20 Days, 20 Quizzes, Day 10: How Do You Handle Conflict?
Hi Everyone! This is Day 10 of my video series, 20 Days, 20 Quizzes, where I count down the 20 reasons why my book, All About You: A Personality Quiz Book will make a great gift for your loved ones this holiday season! This book is aimed at preteens and teenagers, but adults can also enjoy it. Click on the link in the description below to purchase!
The tenth quiz in this book asks how you handle conflict. There are lots of different ways of handling conflict, and this quiz focuses on four. You can be a problem-solver, you can be someone who’s laid back and not really bothered by the problem, you can be someone who looks for something positive in the situation, or you can be someone who needs emotional support. All of these choices are equally valid, and you’ll get advice on how to do what works best for you.
If you come out to be a problem-solver, you want to find solutions when conflicts arise. If your outdoor event gets cancelled because of the weather, look for another day to reschedule.

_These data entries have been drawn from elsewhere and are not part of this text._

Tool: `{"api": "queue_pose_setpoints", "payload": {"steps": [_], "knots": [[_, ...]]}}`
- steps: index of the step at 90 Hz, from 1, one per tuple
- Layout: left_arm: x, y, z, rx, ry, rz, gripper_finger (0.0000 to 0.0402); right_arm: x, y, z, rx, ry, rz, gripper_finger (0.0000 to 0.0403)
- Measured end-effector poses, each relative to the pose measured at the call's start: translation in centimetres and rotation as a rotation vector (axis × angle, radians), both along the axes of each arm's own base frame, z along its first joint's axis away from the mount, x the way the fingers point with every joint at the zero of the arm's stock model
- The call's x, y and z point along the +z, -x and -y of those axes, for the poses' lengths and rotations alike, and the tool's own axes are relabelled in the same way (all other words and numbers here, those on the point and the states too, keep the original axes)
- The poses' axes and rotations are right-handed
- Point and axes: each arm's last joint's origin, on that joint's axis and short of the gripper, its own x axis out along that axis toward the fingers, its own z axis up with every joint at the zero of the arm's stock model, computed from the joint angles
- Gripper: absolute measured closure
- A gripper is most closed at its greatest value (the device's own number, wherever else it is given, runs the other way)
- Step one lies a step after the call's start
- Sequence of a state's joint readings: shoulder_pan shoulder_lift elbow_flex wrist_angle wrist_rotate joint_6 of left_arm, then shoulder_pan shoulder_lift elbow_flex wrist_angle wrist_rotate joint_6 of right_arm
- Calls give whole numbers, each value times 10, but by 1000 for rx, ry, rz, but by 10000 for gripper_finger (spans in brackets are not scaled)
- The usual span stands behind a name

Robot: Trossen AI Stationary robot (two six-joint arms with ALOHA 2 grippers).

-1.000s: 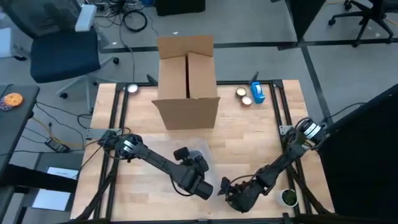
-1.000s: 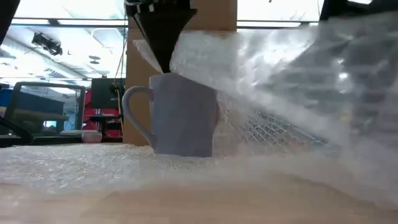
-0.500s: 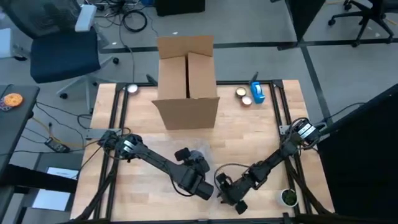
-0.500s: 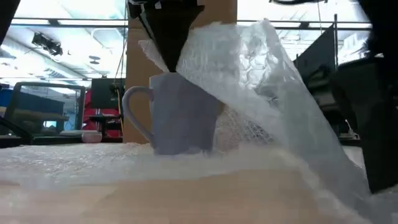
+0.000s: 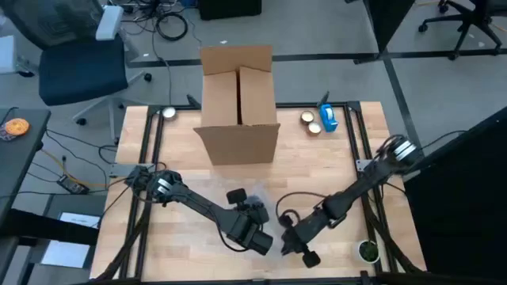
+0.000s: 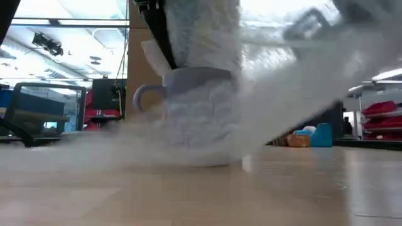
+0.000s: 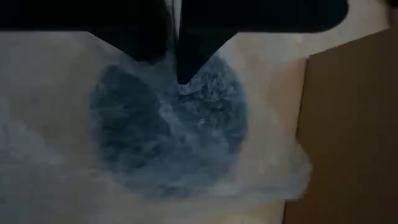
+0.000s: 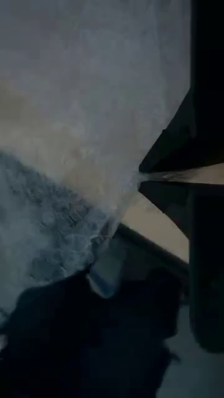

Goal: Wrap mug
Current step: Wrap the blue mug with bubble wrap

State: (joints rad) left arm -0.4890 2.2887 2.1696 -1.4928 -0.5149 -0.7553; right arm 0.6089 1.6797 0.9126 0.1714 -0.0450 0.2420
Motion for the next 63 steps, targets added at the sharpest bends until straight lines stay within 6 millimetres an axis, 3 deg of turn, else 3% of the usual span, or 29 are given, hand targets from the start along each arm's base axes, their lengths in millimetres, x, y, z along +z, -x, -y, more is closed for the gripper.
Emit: {"api": "queue_pose_setpoints", "payload": {"steps": [11,21,63], "knots": [[0,-1,0,-23,-3,-5,402,19,1,8,-55,-5,68,402],[0,0,1,-40,-10,-11,402,24,-1,13,-85,-6,87,403],[-1,14,10,-82,70,-164,395,9,-1,14,-58,-33,-58,403]]}}
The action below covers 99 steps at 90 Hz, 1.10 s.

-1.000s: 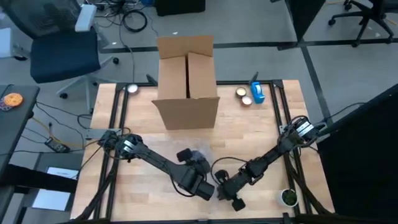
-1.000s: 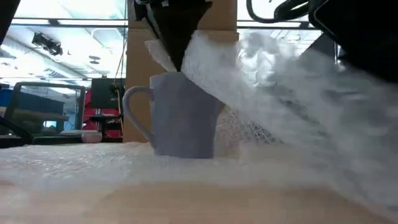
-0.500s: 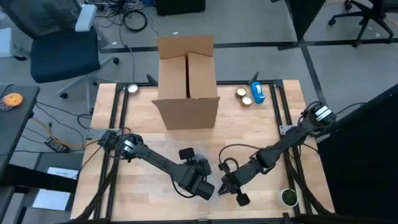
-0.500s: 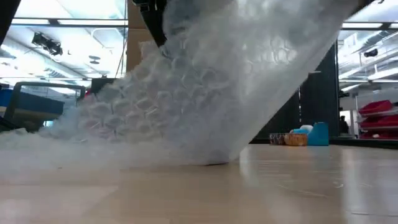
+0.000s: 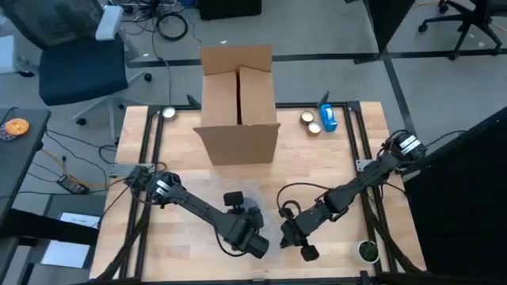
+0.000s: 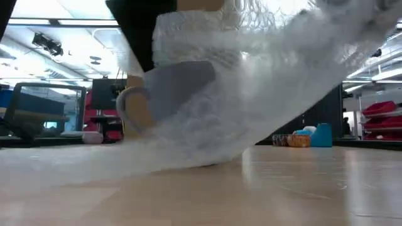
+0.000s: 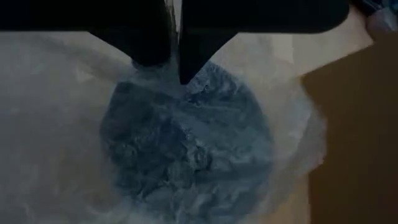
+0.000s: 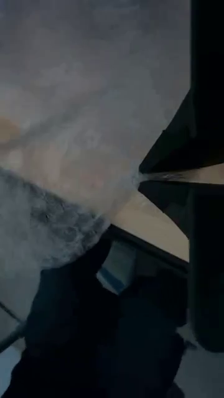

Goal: Wrap mug
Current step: Wrap the blue mug with bubble wrap

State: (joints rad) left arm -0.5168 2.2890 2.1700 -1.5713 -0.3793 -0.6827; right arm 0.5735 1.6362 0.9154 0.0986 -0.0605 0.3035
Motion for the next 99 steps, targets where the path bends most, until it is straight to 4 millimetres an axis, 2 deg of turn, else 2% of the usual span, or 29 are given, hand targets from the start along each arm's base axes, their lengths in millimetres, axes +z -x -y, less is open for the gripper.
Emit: {"api": "queue_pose_setpoints", "payload": {"steps": [27,58,82,89,99], "knots": [[3,0,2,-26,22,-9,344,0,-5,8,-29,-2,1,403],[22,-9,-7,-89,-128,115,309,0,-9,14,-42,-6,-1,403],[49,-7,2,-196,33,116,311,0,-9,13,-41,-13,-6,403],[55,-3,-3,-223,6,112,311,0,-9,13,-41,-14,-6,403],[68,-4,-22,-200,23,134,311,1,-9,13,-43,-15,-3,403]]}}
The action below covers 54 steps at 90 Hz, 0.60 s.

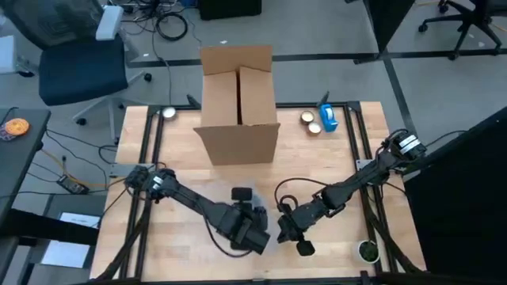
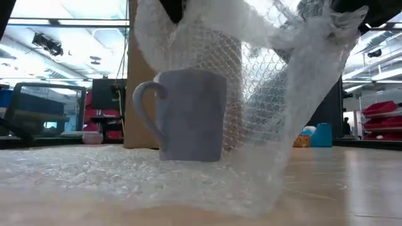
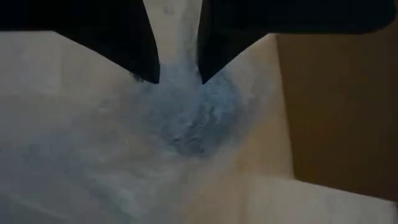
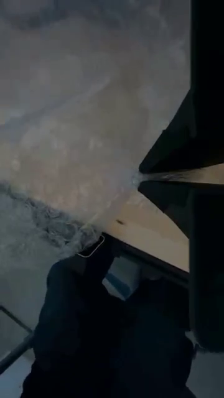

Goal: Wrap mug
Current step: Wrap the blue mug with bubble wrap

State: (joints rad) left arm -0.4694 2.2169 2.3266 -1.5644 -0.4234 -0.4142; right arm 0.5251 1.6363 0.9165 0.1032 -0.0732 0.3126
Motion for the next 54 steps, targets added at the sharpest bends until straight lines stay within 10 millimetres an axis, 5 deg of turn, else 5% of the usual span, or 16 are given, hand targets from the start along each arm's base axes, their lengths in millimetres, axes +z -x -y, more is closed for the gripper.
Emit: {"api": "queue_pose_setpoints", "payload": {"steps": [28,54], "knots": [[4,-20,-32,-66,335,-62,333,0,2,-3,3,-8,-5,403],[2,-35,-67,-72,348,-41,394,0,5,-8,7,-20,-13,403]]}}
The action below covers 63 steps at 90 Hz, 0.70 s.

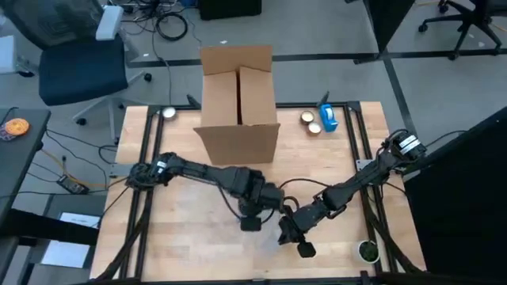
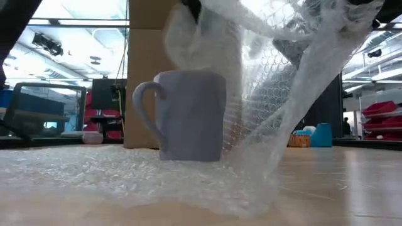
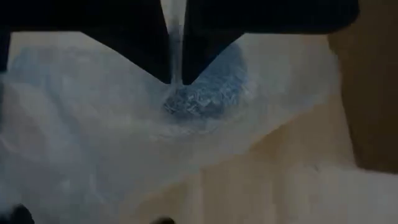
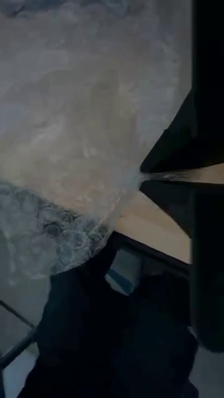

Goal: Wrap mug
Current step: Wrap the blue mug with bubble wrap

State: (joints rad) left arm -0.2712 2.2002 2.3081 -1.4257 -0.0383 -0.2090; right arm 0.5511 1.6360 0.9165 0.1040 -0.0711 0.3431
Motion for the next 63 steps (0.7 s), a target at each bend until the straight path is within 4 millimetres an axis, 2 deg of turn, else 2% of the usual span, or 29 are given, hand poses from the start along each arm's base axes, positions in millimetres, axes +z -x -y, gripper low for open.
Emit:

If your favorite school activity is cut, look for a way to get involved outside of school, or work to get the activity back in your school. And if you’re facing a tough conflict that doesn’t have a clear solution, try breaking it down into all the specific issues that are bothering you, and work on finding solutions for each of them. If you’re upset about a big issue in the world, look for ways that you can get involved, such as volunteering or raising money for a cause you care about. Even if the problem doesn’t get fully resolved, you might feel better just knowing that you’re contributing to the solution.
If you come out to be more laid-back, you’re someone who’s flexible and not as invested in things going exactly as you had planned. I don’t give as much advice if you come out this way, because most changes and setbacks aren’t problems for you.

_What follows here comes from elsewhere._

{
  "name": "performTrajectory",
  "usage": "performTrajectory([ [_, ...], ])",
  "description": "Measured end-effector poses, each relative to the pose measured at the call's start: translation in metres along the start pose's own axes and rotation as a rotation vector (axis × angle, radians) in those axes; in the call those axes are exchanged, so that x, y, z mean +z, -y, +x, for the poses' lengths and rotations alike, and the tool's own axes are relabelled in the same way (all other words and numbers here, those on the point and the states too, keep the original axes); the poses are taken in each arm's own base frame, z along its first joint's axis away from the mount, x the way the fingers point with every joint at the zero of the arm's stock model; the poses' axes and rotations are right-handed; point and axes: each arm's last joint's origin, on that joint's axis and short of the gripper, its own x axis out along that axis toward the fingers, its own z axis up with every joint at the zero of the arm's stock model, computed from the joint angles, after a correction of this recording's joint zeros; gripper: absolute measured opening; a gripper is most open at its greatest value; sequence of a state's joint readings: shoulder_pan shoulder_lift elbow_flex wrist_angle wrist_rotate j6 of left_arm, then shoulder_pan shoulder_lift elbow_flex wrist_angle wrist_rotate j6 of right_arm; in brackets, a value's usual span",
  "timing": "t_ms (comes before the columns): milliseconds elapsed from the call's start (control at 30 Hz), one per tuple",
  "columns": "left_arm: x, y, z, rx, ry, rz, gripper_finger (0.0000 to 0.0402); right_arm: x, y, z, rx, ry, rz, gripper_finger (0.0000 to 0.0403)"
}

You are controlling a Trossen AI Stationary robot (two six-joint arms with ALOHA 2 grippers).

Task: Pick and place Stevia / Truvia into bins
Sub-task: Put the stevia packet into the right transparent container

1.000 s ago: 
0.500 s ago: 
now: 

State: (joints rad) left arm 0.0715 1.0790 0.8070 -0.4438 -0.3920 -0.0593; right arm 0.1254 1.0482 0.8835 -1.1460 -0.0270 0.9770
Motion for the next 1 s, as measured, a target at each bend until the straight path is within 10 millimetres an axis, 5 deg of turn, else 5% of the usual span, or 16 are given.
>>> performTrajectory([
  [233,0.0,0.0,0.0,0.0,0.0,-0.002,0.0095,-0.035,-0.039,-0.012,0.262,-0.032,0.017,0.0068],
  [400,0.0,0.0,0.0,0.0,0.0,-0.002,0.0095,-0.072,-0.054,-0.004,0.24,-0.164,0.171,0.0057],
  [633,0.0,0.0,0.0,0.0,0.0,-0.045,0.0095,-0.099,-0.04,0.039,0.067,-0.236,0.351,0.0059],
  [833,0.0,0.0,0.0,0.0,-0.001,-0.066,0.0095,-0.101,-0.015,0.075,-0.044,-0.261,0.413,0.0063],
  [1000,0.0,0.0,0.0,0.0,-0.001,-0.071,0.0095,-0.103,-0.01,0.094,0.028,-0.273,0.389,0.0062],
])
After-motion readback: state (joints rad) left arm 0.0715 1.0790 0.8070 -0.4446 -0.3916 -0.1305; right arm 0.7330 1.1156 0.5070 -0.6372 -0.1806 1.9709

If you come out as someone who looks for the positive, it means that when a conflict arises, you like to look for new opportunities. When things fall apart for you, rather than trying to put them together exactly as they were, you use the opportunity to create something new. If your plans get cancelled, take that opportunity to do something else you’ve been wanting to do. If your favorite school activity is cut, look into joining a different activity that you always thought would be fun to try. Since looking for the positive is important to you, you may enjoy keeping a journal of things you’re grateful for or things that make you happy so you can go back and reread them when you’re feeling bad.

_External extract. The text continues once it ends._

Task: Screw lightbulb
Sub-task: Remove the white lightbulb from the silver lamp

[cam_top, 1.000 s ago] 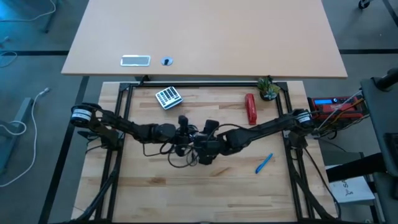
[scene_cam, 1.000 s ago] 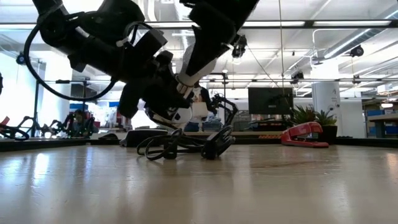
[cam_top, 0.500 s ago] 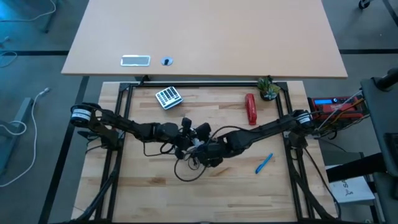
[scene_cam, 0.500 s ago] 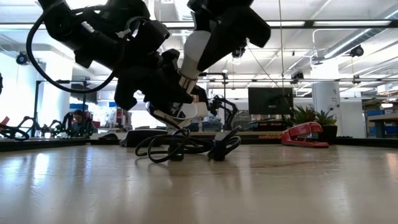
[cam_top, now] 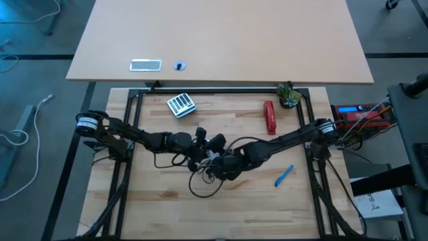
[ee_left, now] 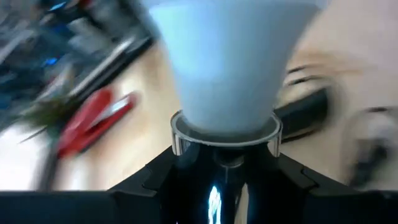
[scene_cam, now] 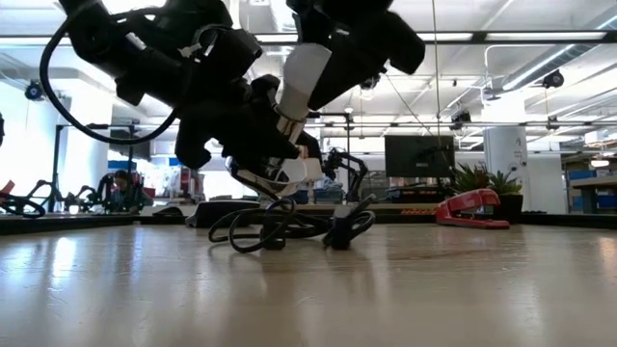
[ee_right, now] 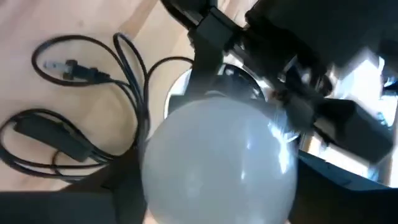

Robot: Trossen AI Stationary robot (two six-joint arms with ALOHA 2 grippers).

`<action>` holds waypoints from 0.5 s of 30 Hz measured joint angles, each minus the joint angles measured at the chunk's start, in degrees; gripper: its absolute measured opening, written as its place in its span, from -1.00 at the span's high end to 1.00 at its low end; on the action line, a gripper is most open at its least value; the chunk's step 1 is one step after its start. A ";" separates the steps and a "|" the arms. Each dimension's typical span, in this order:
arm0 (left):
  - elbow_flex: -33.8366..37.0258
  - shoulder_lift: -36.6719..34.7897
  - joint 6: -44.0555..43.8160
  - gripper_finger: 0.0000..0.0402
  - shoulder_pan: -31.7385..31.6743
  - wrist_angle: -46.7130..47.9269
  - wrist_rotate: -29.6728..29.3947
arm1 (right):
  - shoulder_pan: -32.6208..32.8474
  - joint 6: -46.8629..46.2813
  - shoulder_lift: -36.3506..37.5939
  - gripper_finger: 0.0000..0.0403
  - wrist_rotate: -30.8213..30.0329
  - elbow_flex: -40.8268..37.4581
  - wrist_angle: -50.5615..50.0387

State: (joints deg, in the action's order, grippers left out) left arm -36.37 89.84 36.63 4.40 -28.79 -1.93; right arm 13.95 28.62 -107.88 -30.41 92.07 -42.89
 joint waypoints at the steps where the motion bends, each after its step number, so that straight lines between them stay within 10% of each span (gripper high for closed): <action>1: 0.13 -0.02 0.78 0.20 0.14 0.46 2.02 | 0.08 -1.36 0.12 -0.53 -1.72 -0.11 -1.69; 11: 0.23 0.05 -1.83 0.20 -0.33 -0.32 0.02 | 1.12 -17.89 0.92 -0.77 -5.45 -0.07 -6.36; 15: 0.23 0.05 -2.69 0.20 -0.64 -0.28 -9.10 | 1.50 -28.73 1.35 -0.77 -5.09 -0.07 -11.96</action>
State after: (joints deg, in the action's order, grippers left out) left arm -36.14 89.89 33.94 3.76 -29.07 -11.04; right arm 15.45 -0.10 -106.53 -35.50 92.01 -54.85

If you come out as someone who likes emotional support, you like to talk about your feelings, get support from others, and do things that make you feel better. When something goes wrong, reach out to someone who will give you support, like a friend, family member, teacher, or school counselor. And if no one is available to talk, you can always set a time to talk with someone later, so you know you’ll have the support. You may also find it helpful to write about your feelings in a journal, and you may want to keep a list of things that make you feel better, such as activities, songs, or nice notes from people who care about you.
I wrote this quiz because I wanted to validate all the different ways of responding to conflict. I’m definitely someone who is a problem-solver and also needs a lot of emotional support, and I’ve experienced a lot of pressure to be more laid-back and to be someone who looks on the bright side, when those choices aren’t really me. I wanted to make sure that everyone knows that it’s okay to respond how you respond, and that all of your needs are valid.
I would recommend that you go through this quiz and rank your choices in order, so that you can see what your second or third type might be. A lot of conflicts are best handled with multiple approaches. For example, if it rains the day you were planning to go to the beach, you can solve that problem by setting a different beach day, while also using the opportunity to do something else that day. I come out pretty even between problem-solving and emotional support, and I really need both of those when I have a problem. The balance depends on what type of problem it is – if the problem is something that doesn’t really have a solution, like someone dying, then I need a lot more emotional support. If the problem is something that has a clear solution, then I need more of an even mix of support and problem-solving, because just emotional support alone could make me feel like I can’t change the situation. It’s good to notice how you answer each of the questions and which responses work best for you in different situations.
No matter how you come out, this quiz will validate how you respond to conflict and give you suggestions on how to meet your needs.